Writers vs. Characters
It is important to note a distinction between the WRITER of a sim, and the CHARACTER in a sim. You, the person sitting at the keyboard, are the writer of the sim. The person you are writing about is the character. This is especially good to realize when it comes to character interaction. For example, suppose Cadet Bloggs has a strong dislike for Klingons, because his father was killed by a Klingon. But there’s a Klingon cadet in his training group! Ensign Bloggs makes the remark that he thinks Klingon’s are “smelly scum of the galaxy.” In this instance, the WRITERS should understand that although Cadet Bloggs dislikes Klingons, the writer of his character does NOT necessarily dislike the writer of the Klingon. Simply be advised that if someone insults your character, that it is “part of the game” and not to become insulted or hurt by this. Have your CHARACTER react appropriately to these things.
“Omniscient” means “having total knowledge.” As a writer, and not a character, you are omniscient because you know everything that’s going-on in the sim. To ensure that everyone can equally take part in the story, it is normal for everyone to see all the sims that everyone has written on the ship. Even if you are in shuttle bay 2, and another character is on the bridge (and thus, could not possibly hear what you are saying), you’d still allow them to see the sim. Without this, we’d have a hard time writing parts of the plot which are surprising or entertaining for our characters. You can think of yourself as an actor in a play: the actor know what the entire storyline is going to be, but their characters do not. And as actors, they must make the audience believe that their character doesn’t know what will happen. But it is important for us, as writers, to know this information, because we may be able to incorporate it into our sim.
Take, for example, a fire in engineering. Cadet Bloggs might be in engineering, trying to fight the fire. The computer will no doubt have realized there is a fire in engineering, and notified the bridge officers. Although the officers on the bridge may not know immediately, their writers must know, so that they can have the computer send the message.
There is an exception to this rule. If you have a private question to someone, you would contact them, and only them. It is not necessary to send an e-mail to the entire group if you just want to know how one character is feeling about something.
A Good sim
Here are some guidelines for what a good sim might include:
- Use correct form: Make sure you write “Cadet (your name), (Your Location)” in the subject header. Also use the appropriate action symbols (which were posted in Tutorial #1), and that you show what’s speech in the appropriate manner.
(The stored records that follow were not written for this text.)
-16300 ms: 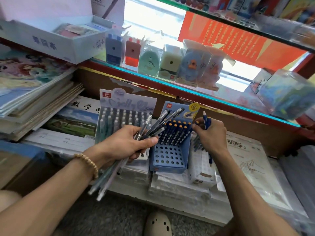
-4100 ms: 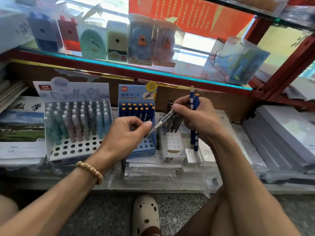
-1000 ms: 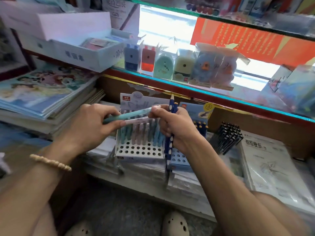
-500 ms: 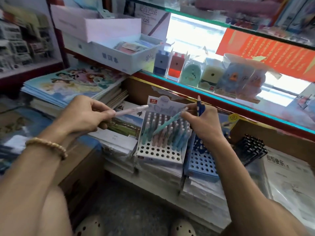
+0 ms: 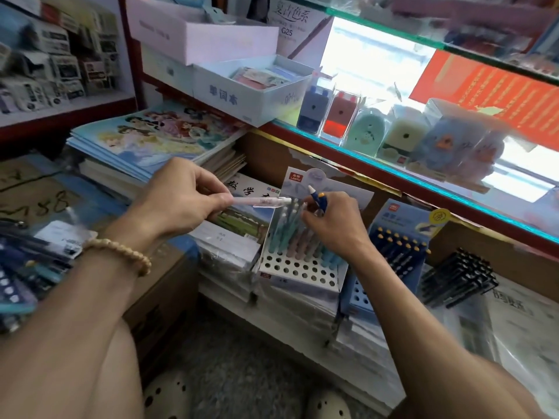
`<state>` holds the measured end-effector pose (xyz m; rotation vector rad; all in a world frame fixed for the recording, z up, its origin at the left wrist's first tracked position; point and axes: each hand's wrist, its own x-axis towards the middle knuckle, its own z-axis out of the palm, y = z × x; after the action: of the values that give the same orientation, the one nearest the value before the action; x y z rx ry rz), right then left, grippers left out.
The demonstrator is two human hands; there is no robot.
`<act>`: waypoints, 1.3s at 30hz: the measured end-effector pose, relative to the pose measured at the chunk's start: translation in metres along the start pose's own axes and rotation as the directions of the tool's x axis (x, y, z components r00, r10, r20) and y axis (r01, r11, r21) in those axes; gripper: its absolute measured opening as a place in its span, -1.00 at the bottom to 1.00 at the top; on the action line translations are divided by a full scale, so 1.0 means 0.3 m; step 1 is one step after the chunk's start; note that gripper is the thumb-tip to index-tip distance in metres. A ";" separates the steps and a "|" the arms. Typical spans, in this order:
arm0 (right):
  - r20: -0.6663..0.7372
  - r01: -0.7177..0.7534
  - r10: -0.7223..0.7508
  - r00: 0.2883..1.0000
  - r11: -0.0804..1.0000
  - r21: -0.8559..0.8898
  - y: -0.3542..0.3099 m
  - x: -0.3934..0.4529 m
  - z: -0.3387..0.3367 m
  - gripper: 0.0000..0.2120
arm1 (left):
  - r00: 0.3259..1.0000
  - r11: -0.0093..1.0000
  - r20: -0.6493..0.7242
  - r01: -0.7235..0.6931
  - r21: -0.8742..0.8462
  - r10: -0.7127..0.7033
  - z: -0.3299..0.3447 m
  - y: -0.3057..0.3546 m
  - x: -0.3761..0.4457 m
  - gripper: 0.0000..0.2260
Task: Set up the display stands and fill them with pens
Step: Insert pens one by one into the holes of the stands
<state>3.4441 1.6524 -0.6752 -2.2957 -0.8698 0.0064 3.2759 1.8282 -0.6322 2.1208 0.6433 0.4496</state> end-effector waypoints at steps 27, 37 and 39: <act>0.148 0.074 -0.043 0.988 0.974 -0.213 -0.007 0.024 0.058 -0.91 | 0.998 0.997 0.063 0.027 -0.072 -0.022 -0.013 -0.027 -0.007 -0.99; 0.215 -0.295 0.216 0.952 0.479 0.827 -0.028 -0.033 -0.044 -0.63 | 0.997 0.985 0.020 0.079 -0.155 -0.077 0.038 -0.012 0.000 -0.88; 0.349 -0.389 0.203 0.915 0.211 0.897 -0.049 -0.056 -0.057 -0.56 | 0.992 0.969 0.066 0.116 -0.217 -0.104 0.084 0.008 -0.007 -0.82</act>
<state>3.4264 1.6406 -0.6569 -1.1836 -0.2493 0.7277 3.2880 1.8099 -0.6449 1.8716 0.6453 0.3820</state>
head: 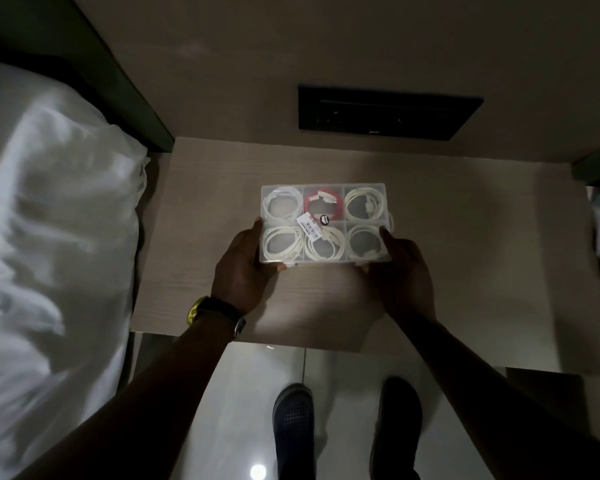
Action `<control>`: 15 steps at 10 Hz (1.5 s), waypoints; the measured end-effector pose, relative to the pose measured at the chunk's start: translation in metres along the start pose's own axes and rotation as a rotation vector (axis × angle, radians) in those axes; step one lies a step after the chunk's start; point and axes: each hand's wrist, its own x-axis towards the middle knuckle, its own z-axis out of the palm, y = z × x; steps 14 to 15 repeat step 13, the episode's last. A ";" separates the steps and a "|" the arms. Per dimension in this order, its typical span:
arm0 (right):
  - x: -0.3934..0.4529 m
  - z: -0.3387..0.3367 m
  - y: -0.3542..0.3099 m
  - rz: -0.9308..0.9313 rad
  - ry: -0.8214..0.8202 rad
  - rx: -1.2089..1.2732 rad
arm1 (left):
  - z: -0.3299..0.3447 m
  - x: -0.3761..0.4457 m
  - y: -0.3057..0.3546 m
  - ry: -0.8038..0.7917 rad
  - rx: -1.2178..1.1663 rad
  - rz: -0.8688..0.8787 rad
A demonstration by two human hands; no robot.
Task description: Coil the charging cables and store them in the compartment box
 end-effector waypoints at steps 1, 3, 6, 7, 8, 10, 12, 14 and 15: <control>0.018 -0.004 -0.002 0.029 0.010 0.041 | 0.004 0.022 0.005 0.018 0.018 -0.022; 0.071 -0.005 -0.003 0.079 0.032 -0.042 | 0.013 0.079 0.018 0.012 0.108 -0.019; 0.086 -0.006 0.000 0.081 0.039 -0.042 | 0.011 0.100 0.016 -0.047 0.242 0.023; 0.087 -0.008 -0.003 0.084 0.017 -0.013 | 0.010 0.097 0.021 -0.063 0.246 0.015; 0.086 -0.018 -0.007 0.077 -0.050 -0.045 | 0.004 0.093 0.034 -0.110 0.248 -0.004; 0.079 -0.082 -0.037 0.031 -0.108 -0.008 | -0.030 0.081 0.104 -0.052 0.252 0.071; 0.082 -0.242 -0.114 -0.114 0.097 0.183 | -0.121 0.093 0.234 0.217 0.274 0.294; 0.076 -0.370 -0.175 -0.300 0.250 0.161 | -0.190 0.097 0.316 0.396 0.254 0.442; 0.076 -0.370 -0.175 -0.300 0.250 0.161 | -0.190 0.097 0.316 0.396 0.254 0.442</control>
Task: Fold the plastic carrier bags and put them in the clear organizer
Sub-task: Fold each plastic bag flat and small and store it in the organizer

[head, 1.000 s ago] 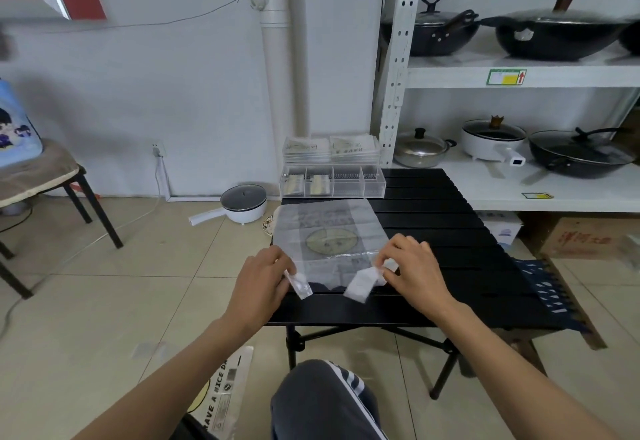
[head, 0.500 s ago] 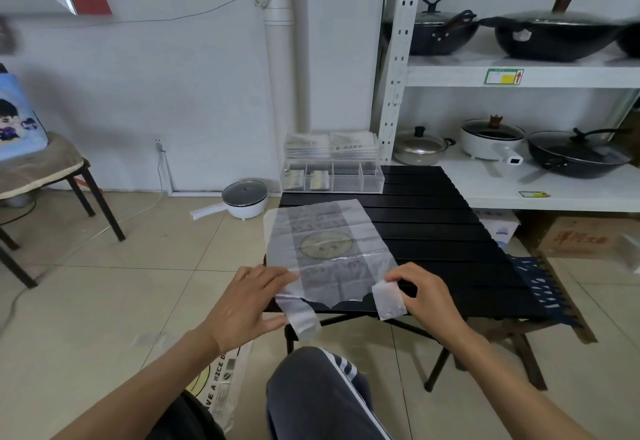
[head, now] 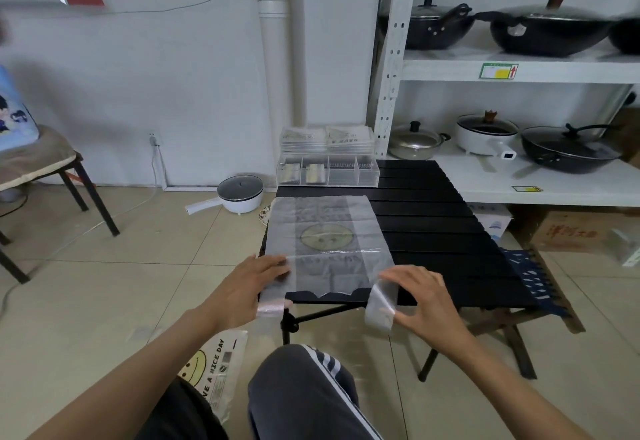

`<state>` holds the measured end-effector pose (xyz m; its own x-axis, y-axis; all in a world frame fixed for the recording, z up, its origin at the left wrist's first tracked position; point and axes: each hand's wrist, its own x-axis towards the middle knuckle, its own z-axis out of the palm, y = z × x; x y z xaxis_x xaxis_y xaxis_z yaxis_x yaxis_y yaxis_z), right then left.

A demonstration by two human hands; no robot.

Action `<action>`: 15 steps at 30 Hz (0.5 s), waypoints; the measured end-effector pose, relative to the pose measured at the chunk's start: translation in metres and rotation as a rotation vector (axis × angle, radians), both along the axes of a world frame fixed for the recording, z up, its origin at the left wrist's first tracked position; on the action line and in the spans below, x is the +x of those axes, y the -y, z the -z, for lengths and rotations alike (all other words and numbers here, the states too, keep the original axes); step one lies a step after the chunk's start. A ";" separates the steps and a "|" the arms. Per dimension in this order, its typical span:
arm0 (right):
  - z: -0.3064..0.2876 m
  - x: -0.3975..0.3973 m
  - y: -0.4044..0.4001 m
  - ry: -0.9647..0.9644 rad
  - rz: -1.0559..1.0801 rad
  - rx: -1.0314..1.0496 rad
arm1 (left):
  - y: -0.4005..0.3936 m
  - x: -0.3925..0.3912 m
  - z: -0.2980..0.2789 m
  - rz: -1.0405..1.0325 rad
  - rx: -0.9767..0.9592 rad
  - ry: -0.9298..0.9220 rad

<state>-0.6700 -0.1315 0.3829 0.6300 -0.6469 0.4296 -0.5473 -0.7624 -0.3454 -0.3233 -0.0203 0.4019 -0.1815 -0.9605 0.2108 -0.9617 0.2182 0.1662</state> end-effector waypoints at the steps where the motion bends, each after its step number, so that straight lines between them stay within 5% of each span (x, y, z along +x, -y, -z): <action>1: 0.002 -0.001 0.000 -0.066 0.031 -0.027 | 0.001 0.000 0.001 0.015 0.002 0.004; 6: 0.013 -0.002 0.001 -0.253 0.127 -0.047 | 0.008 -0.001 0.000 -0.043 0.119 -0.034; 12: 0.012 0.003 0.005 -0.084 0.108 -0.064 | 0.008 -0.001 -0.004 -0.057 0.060 -0.259; 15: 0.008 0.008 0.007 -0.011 0.100 -0.039 | 0.012 0.003 -0.005 -0.068 0.016 -0.223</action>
<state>-0.6624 -0.1382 0.3750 0.5679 -0.6898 0.4491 -0.6252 -0.7164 -0.3096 -0.3201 -0.0320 0.4074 -0.0670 -0.9725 0.2229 -0.9132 0.1498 0.3789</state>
- Be responsive: A good sim will answer any questions asked of your character.
- Move the plot along: All the action in any good story is moving us towards the resolution of the plot. So be sure you’re contributing something useful, even if it’s just insights into what your character is thinking.
- Incorporate others: Whenever possible, have your character involve others in their actions. Remember, we’re a community both in, and out of character.
- Show personal insights: Give the readers an indication of who your characters, what motivates him or her, what interests him or her, or what bores him or her. You’re showing us the world through your character’s eyes, so don’t forget that!
The best sim entries don’t necessarily contain ALL these elements, but they should be at least part of the sim.